Data extract: Begin
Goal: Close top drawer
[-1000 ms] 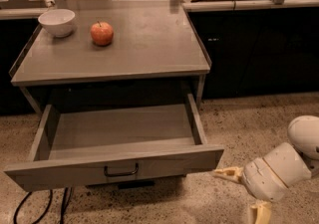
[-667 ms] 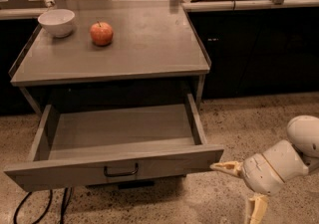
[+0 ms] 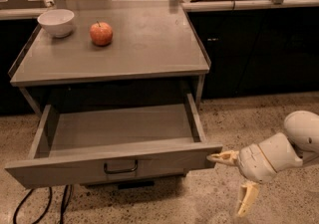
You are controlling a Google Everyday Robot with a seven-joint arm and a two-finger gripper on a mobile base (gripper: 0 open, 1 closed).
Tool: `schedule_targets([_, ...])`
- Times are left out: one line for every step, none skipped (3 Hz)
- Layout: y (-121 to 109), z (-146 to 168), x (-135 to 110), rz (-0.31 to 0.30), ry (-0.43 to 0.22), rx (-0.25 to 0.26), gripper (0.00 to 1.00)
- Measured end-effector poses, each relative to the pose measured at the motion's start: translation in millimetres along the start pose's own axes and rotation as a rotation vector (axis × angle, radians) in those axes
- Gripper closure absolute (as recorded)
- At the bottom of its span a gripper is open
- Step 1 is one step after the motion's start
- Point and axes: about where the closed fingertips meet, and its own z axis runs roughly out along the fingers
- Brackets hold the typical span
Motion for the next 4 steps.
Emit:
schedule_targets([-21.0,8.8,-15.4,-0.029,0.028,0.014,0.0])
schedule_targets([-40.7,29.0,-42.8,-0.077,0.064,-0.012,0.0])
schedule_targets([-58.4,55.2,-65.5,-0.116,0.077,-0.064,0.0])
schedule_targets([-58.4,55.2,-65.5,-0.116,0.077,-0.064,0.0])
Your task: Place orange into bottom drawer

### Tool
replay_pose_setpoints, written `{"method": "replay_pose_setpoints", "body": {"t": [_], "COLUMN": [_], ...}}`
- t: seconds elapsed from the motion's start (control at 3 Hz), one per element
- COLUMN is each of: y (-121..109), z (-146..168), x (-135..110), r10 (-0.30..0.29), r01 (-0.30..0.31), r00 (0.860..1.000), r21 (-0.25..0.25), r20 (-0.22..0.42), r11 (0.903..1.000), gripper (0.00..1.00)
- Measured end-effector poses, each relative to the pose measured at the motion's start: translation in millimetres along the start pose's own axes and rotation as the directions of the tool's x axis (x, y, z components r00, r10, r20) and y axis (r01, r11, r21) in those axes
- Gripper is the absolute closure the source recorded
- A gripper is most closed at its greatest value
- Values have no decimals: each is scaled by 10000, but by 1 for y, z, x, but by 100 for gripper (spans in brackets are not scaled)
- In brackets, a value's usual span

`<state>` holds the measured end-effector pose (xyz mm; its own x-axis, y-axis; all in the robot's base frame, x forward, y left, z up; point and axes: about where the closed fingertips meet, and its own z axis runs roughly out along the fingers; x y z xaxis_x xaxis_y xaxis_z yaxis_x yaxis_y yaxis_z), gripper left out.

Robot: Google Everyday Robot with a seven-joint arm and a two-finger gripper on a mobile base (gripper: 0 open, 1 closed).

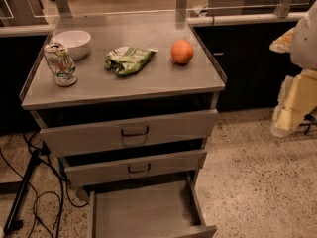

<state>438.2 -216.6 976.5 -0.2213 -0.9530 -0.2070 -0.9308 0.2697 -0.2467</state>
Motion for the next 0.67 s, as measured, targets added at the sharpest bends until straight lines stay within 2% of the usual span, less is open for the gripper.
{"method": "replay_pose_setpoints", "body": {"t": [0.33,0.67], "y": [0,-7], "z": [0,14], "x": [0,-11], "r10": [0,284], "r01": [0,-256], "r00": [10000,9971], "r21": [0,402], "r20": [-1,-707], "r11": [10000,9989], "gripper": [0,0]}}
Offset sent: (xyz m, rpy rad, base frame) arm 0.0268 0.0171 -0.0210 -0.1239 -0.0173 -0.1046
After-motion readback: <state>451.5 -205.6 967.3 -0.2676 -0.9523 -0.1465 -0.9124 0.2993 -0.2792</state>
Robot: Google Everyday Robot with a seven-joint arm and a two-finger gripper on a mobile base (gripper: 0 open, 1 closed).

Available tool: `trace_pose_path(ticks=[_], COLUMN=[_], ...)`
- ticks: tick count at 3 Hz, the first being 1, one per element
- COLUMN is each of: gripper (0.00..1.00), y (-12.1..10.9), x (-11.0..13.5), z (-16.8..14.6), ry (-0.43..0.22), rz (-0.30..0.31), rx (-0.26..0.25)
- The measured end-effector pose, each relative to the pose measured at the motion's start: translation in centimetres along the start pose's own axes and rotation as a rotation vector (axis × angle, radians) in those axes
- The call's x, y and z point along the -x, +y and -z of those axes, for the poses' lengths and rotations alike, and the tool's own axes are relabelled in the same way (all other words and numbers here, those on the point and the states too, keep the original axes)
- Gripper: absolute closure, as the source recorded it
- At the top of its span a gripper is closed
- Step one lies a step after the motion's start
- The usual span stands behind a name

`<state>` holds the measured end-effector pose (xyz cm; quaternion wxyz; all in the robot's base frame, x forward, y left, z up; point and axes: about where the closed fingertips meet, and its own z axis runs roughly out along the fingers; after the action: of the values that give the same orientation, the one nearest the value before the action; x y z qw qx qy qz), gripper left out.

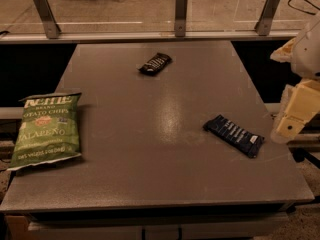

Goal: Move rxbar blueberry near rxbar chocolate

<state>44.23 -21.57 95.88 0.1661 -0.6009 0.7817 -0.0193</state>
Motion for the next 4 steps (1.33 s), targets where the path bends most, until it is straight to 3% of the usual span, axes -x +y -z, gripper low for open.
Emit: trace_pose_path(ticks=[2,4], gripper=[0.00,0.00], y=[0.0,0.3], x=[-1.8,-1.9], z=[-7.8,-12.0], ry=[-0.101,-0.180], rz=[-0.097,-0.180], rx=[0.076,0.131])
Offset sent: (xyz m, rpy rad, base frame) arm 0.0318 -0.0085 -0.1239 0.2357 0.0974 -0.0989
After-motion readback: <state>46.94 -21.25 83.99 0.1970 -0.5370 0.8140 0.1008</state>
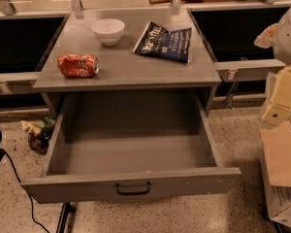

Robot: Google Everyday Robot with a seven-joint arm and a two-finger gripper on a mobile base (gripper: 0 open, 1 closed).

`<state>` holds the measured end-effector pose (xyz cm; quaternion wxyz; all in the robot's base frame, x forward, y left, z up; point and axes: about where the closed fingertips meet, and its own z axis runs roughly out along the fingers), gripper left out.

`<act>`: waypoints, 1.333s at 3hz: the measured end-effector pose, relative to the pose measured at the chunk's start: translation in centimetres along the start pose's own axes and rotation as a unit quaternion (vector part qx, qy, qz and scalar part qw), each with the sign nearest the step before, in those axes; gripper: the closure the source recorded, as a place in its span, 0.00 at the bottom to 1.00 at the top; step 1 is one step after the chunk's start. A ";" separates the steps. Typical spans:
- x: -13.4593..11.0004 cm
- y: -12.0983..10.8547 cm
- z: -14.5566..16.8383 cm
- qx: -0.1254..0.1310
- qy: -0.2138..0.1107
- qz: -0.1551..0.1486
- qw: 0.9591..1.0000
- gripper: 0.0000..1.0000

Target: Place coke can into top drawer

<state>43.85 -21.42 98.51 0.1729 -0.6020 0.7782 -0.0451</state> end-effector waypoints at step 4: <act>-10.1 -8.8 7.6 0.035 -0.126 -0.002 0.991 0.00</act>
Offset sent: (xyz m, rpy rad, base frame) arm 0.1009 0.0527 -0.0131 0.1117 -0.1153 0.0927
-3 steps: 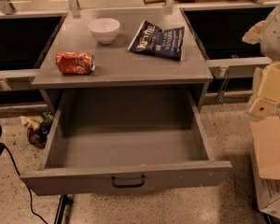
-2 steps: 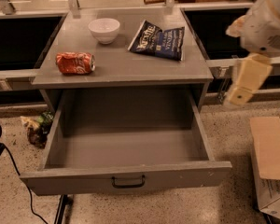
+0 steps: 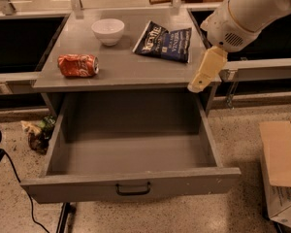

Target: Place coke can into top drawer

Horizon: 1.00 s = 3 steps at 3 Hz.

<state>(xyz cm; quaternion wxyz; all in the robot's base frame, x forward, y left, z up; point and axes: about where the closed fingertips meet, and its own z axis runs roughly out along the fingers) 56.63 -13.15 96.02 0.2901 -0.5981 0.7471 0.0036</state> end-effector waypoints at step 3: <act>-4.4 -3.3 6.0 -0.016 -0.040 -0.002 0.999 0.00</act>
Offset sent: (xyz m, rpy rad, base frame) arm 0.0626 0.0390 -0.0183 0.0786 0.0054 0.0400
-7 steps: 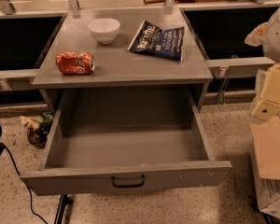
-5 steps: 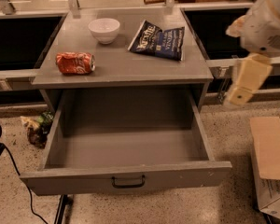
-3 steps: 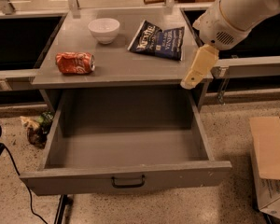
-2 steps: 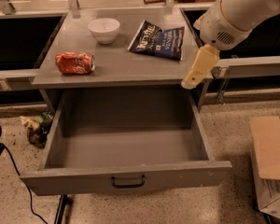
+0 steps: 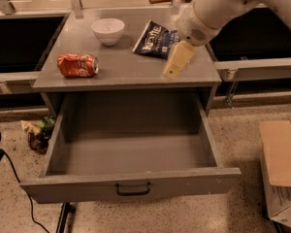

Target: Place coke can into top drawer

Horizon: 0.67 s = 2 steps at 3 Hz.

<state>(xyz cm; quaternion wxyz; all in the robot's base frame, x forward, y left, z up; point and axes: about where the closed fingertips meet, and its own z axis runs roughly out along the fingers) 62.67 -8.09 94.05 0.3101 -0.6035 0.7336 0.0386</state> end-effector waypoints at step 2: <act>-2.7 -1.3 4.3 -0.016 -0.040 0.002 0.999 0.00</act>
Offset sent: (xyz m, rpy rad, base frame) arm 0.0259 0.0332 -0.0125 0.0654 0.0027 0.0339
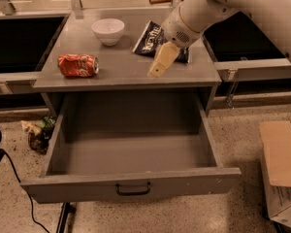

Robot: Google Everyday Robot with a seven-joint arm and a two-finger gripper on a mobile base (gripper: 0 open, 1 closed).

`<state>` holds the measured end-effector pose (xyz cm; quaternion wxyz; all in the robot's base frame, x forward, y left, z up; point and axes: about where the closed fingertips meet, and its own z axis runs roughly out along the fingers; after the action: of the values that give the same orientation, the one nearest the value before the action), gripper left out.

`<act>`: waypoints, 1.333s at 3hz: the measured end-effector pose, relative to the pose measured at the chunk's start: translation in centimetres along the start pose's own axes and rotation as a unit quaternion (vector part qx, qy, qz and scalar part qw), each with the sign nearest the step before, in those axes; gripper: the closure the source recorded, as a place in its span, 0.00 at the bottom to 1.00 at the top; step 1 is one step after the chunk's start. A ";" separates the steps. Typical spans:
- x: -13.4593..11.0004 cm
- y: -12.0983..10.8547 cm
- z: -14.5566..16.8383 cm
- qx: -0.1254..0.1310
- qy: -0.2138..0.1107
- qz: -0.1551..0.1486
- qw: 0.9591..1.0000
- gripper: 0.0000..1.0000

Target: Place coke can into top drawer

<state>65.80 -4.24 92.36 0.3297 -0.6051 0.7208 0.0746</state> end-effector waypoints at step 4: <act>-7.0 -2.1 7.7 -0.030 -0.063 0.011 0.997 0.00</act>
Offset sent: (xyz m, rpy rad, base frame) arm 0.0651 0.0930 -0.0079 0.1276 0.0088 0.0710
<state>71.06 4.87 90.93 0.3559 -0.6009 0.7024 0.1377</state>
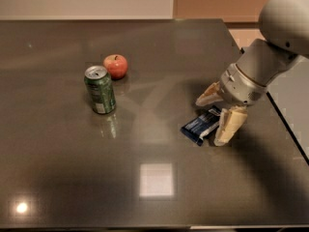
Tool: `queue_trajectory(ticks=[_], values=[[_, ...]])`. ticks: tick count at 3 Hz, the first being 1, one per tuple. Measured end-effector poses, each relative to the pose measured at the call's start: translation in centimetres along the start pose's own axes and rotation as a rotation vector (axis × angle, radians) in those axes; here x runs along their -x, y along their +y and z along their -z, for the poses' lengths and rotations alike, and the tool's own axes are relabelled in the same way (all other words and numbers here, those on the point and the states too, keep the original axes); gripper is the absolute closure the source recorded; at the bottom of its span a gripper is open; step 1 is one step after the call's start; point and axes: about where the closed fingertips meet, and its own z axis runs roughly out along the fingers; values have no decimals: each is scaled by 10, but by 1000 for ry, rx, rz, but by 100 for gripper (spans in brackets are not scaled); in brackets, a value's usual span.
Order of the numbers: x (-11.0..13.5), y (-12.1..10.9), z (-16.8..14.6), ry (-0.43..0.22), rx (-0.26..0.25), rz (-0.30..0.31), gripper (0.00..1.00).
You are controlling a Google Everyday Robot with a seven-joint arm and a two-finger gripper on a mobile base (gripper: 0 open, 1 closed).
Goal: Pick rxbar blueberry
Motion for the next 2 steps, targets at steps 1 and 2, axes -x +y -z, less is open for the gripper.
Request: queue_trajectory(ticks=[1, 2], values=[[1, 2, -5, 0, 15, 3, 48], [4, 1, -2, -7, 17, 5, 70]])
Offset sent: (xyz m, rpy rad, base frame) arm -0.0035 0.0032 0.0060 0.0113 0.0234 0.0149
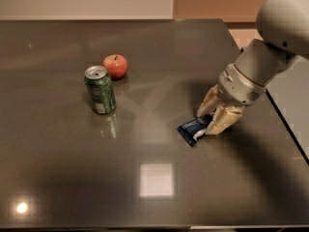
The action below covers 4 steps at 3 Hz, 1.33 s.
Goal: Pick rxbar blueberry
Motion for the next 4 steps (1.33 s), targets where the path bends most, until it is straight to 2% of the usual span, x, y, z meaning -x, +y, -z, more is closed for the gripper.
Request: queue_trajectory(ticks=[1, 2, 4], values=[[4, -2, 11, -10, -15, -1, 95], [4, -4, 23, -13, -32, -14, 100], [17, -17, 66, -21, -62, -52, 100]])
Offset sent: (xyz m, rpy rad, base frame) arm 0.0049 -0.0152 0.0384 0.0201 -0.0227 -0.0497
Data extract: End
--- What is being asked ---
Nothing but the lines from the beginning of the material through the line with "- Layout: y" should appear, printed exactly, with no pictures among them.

--- Written solution ---
Goal: Close top drawer
[-1000 ms] 
[-667 ms] 
[+0 ms] 
You are controlling a Google Everyday Robot with a seven-joint arm and a two-finger gripper on a mobile base (gripper: 0 open, 1 closed).
Tool: `schedule_targets([_, ...])`
- Times are left out: one line for every step, none skipped (3 Hz)
- Layout: y (-121 to 109), z (-146 to 168), x (-135 to 110), rz (-0.31 to 0.30), ry (-0.43 to 0.22), rx (-0.25 to 0.26), gripper (0.00 to 1.00)

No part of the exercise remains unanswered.